## Work instructions
Would you return every line of the listing below that has "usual" in it?

## Data shown
--

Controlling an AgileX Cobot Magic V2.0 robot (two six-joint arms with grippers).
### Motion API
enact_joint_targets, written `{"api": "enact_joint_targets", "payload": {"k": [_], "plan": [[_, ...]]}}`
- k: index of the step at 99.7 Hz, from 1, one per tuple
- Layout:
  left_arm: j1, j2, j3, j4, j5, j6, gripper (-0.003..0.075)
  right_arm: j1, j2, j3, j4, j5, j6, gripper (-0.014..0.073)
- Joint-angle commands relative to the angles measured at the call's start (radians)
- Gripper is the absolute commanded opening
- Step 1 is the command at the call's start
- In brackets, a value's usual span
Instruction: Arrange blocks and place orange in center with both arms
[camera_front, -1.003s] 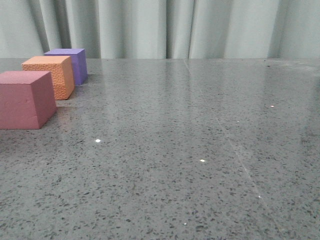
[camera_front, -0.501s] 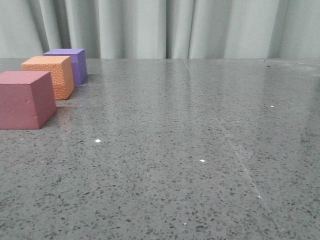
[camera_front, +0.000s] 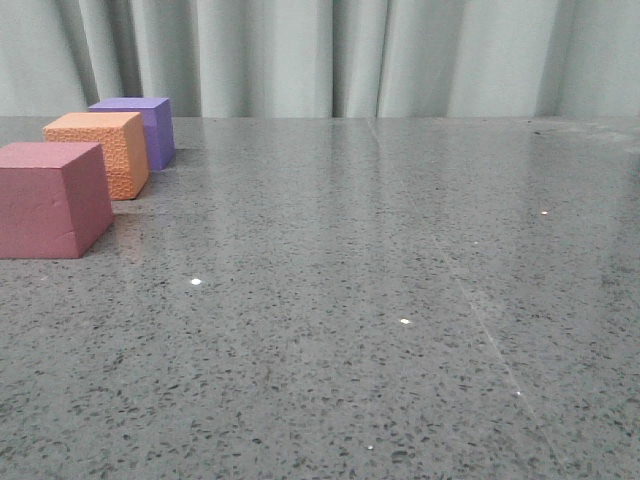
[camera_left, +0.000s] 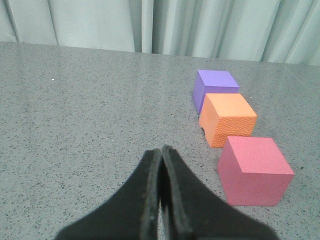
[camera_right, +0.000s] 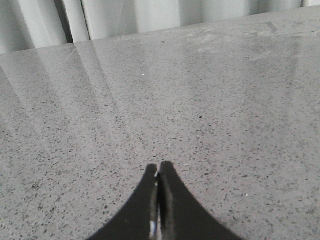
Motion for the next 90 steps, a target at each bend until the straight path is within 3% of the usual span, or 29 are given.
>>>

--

## Answer for the task
- In brackets, a value's usual span
Motion for the next 90 steps, a target at each bend until the straight path is within 3% of the usual span, or 29 are given.

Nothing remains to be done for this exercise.